» **Problem to work on**: Write out all the data again, exactly.

» **Supplied data**:
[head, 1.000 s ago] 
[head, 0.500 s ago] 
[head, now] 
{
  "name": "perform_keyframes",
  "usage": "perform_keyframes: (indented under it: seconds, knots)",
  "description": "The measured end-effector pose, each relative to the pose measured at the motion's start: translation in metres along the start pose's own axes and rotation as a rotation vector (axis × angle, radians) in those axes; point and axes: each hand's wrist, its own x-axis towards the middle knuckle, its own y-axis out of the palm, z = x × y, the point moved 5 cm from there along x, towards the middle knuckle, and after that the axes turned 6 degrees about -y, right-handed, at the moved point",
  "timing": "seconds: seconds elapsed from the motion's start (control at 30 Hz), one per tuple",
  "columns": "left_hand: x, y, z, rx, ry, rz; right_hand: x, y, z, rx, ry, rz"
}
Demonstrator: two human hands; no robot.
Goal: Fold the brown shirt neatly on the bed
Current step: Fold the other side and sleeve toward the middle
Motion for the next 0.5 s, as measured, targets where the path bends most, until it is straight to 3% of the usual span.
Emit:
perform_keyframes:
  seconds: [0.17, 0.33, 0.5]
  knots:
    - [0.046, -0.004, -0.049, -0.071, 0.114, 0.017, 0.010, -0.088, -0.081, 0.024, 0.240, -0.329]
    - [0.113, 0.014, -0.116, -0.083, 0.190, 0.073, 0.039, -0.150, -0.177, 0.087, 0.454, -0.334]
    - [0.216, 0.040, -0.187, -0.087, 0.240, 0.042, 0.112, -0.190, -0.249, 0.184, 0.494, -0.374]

» **Response to this exercise**:
[head, 1.000 s ago] 
[head, 0.500 s ago] 
[head, now] 
{
  "name": "perform_keyframes",
  "usage": "perform_keyframes: (indented under it: seconds, knots)",
  "description": "The measured end-effector pose, each relative to the pose measured at the motion's start: translation in metres along the start pose's own axes and rotation as a rotation vector (axis × angle, radians) in those axes; point and axes: each hand's wrist, its own x-axis towards the middle knuckle, its own y-axis out of the palm, z = x × y, the point moved 5 cm from there along x, towards the middle knuckle, and after that the axes turned 6 degrees about -y, right-handed, at the moved point",
  "timing": "seconds: seconds elapsed from the motion's start (control at 30 Hz), one per tuple",
  "columns": "left_hand: x, y, z, rx, ry, rz; right_hand: x, y, z, rx, ry, rz"
}
Demonstrator: two human hands; no robot.
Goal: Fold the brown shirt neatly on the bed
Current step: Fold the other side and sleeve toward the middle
Motion for the next 0.5 s, as measured, targets where the path bends most, until it is straight to 3% of the usual span.
Emit:
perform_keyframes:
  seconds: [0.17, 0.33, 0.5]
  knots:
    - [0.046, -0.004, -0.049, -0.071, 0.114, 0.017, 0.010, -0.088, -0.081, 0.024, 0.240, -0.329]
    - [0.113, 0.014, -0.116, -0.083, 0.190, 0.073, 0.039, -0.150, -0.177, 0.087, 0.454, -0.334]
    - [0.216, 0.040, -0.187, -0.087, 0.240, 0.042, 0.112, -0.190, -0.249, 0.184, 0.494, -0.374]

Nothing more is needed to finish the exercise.